We are seeking a passionate and driven Site Reliability Engineer (SRE). In this pivotal role, you will be instrumental in ensuring the reliability, scalability, and performance of our critical systems and infrastructure. You will apply a deep understanding of software engineering to operational problems, focusing on automation, resilience, and efficiency in a fast-paced, cloud-native environment.
Key Responsibilities:
- Design, implement, and maintain highly available, scalable, and secure cloud-based solutions primarily within AWS.
- Develop and enhance automation tools and scripts using a common scripting language (e.g., Python, JavaScript, Go, Ruby) to streamline operational workflows, reduce toil, and improve system reliability.
- Implement and manage infrastructure as code (IaC) leveraging Terraform to consistently provision, configure, and manage our cloud infrastructure.
- Build, optimize, and maintain robust CI/CD pipelines to ensure efficient, automated, and reliable software delivery from development to production.

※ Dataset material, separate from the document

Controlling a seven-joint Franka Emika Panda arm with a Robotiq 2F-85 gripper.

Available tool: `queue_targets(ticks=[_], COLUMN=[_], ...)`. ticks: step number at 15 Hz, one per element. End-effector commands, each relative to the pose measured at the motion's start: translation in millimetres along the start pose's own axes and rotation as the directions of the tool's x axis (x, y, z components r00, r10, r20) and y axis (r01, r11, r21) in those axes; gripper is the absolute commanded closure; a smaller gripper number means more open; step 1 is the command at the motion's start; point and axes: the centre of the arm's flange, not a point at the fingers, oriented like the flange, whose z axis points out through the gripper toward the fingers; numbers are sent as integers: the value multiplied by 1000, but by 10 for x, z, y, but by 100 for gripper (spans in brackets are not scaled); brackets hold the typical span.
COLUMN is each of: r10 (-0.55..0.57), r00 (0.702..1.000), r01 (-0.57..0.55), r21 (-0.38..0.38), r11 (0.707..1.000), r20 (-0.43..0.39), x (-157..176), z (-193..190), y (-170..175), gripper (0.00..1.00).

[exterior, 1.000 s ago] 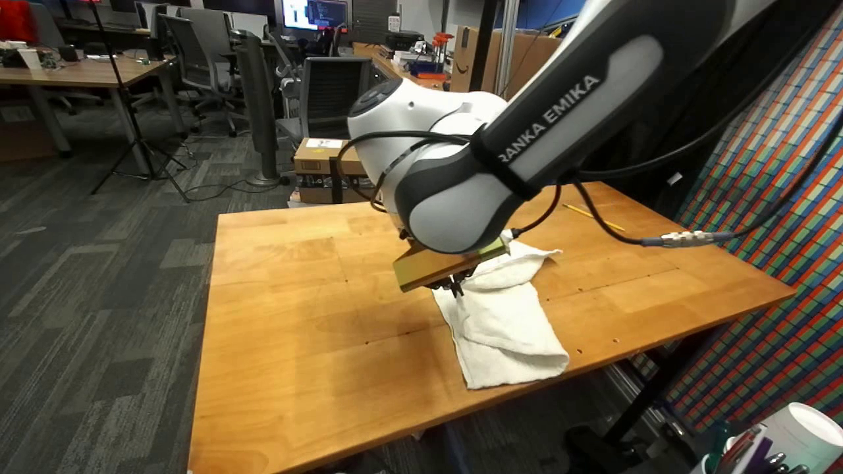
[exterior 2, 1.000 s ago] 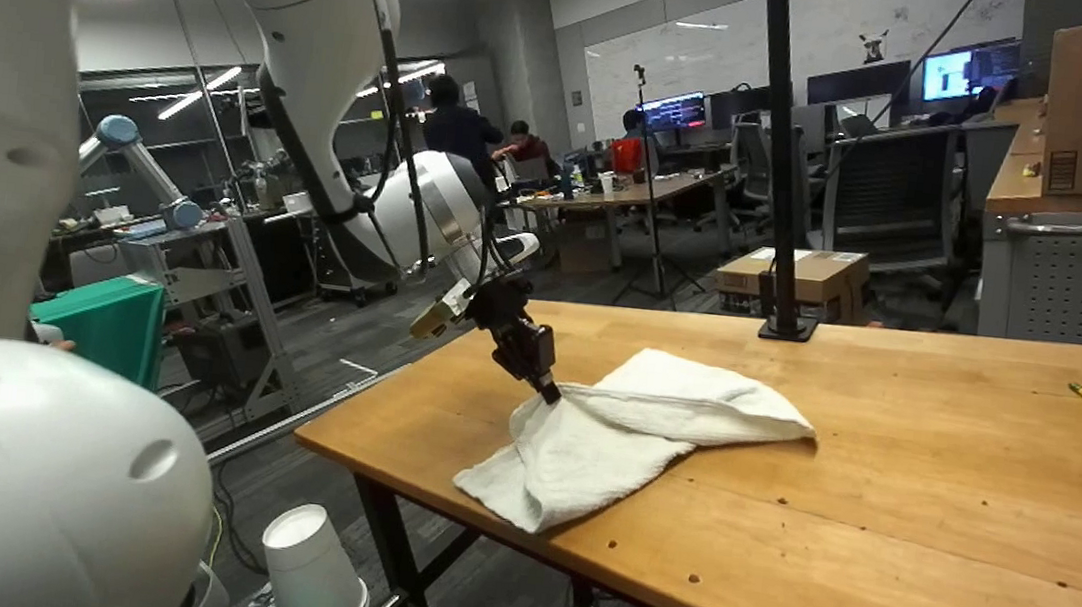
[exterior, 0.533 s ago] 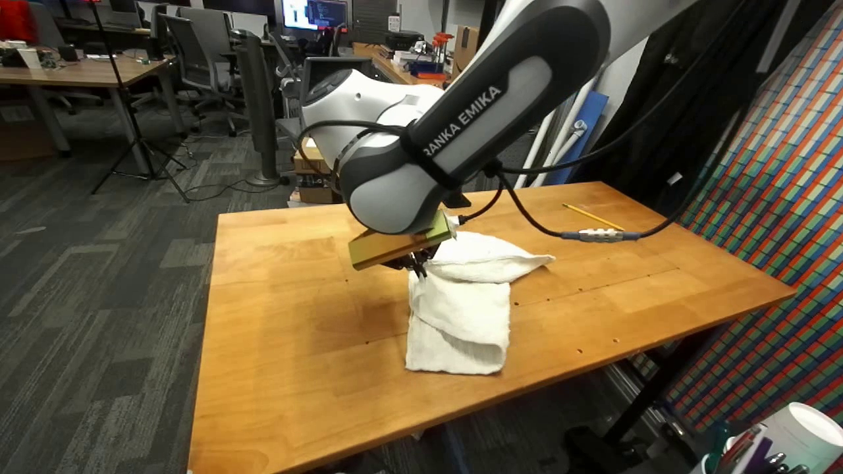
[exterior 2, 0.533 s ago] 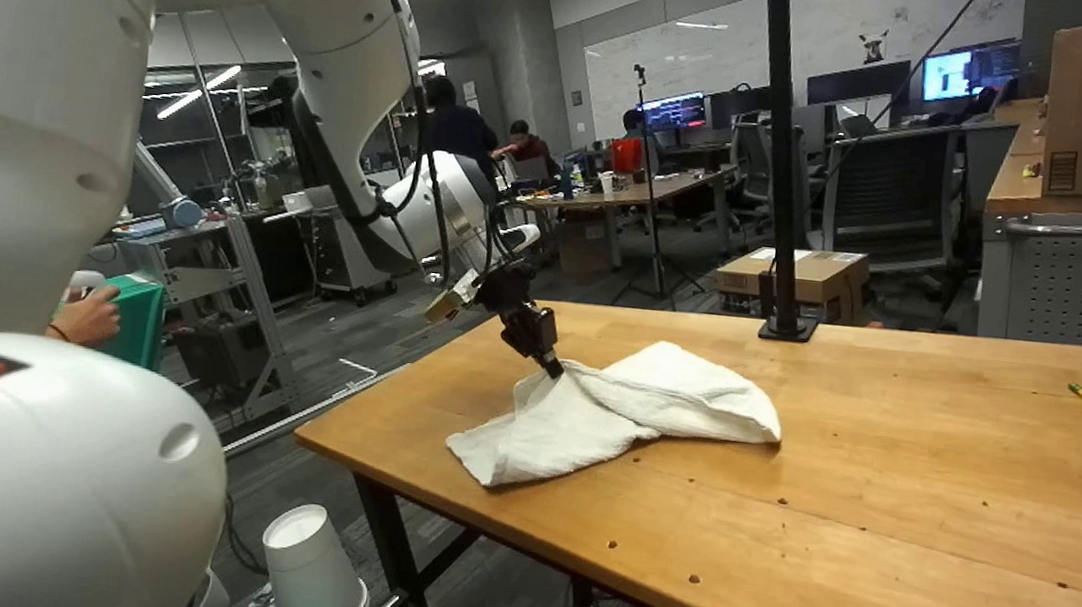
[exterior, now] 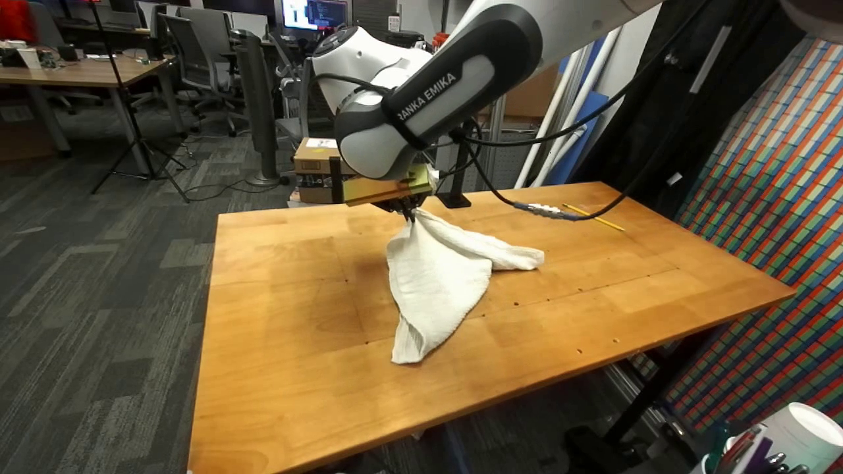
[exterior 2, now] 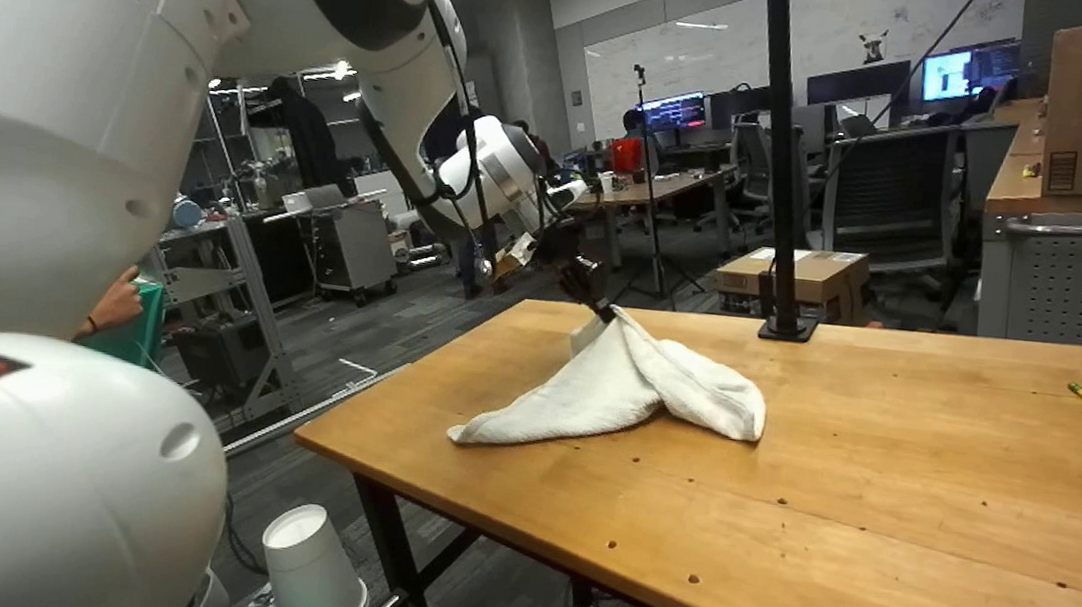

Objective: Fold the towel

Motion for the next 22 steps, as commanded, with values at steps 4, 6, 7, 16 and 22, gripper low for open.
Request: queue_targets(ticks=[4,6,7,16,22], r10=[20,13,13,94,167], r00=[999,1000,1000,996,986], r01=[-20,-13,-13,-93,-164], r21=[0,-4,-9,-76,-147], r11=[1000,1000,1000,993,975], r20=[-26,-23,-19,6,8], x=[488,517,522,567,732], z=[82,194,268,614,729], y=[-190,-206,-200,258,828], gripper=[98,98,93,21,0])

- Proactively monitor system performance, identify potential bottlenecks, and implement solutions to prevent outages and optimize resource utilization.
- Participate in on-call rotations to respond to critical incidents, perform root cause analysis, and implement preventative measures.
- Collaborate closely with development, product, and security teams to embed reliability principles throughout the entire software development lifecycle.
- Drive continuous improvement by identifying operational gaps and designing automated solutions.
- Troubleshoot complex production issues across distributed systems, leveraging monitoring and logging tools.
Required Qualifications:
- 5+ years of progressive experience in a Site Reliability Engineering (SRE), DevOps, Cloud Operations, or similar role, with a strong focus on system reliability and automation.
- Proven expertise in designing, deploying, and managing highly available cloud-based solutions, with extensive hands-on experience in AWS services (e.g., EC2, S3, RDS, Lambda, VPC, ECS/EKS).
- Strong proficiency in at least one common scripting language (e.g., Python, JavaScript, Go, Ruby) for automation, tooling, and system interaction.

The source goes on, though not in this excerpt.